(Work to complete):
Using the listing below, report each line holding the string "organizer".
*** Opening Data ***
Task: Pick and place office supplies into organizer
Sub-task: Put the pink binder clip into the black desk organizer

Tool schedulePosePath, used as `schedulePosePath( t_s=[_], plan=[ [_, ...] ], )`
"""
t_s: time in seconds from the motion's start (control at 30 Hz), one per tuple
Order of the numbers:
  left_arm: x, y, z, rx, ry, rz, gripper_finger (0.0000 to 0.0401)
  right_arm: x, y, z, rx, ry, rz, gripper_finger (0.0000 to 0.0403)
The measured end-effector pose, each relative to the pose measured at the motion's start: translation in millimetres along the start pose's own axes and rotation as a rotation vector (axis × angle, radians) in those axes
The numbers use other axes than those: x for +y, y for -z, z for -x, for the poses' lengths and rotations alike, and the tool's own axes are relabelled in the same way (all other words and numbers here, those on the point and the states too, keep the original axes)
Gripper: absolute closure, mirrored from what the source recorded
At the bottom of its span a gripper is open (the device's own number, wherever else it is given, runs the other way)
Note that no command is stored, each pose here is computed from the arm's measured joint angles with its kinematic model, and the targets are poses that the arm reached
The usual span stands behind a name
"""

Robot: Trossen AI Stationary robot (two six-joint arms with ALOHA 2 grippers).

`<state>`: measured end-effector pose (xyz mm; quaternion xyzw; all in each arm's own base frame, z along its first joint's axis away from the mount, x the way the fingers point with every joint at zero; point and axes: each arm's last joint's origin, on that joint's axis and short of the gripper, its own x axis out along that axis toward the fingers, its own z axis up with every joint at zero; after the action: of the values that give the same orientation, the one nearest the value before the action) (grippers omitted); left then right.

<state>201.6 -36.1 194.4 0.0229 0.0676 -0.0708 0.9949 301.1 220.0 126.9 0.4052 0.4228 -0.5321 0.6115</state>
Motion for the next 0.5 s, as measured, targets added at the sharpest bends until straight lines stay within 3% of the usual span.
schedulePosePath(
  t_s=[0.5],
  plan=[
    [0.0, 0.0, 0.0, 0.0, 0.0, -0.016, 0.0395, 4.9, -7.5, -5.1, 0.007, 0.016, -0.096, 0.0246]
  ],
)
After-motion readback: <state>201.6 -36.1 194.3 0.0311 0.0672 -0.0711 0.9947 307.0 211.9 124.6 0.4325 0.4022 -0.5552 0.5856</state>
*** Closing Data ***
(Finished task):
Task: Pick and place office supplies into organizer
Sub-task: Put the pink binder clip into the black desk organizer

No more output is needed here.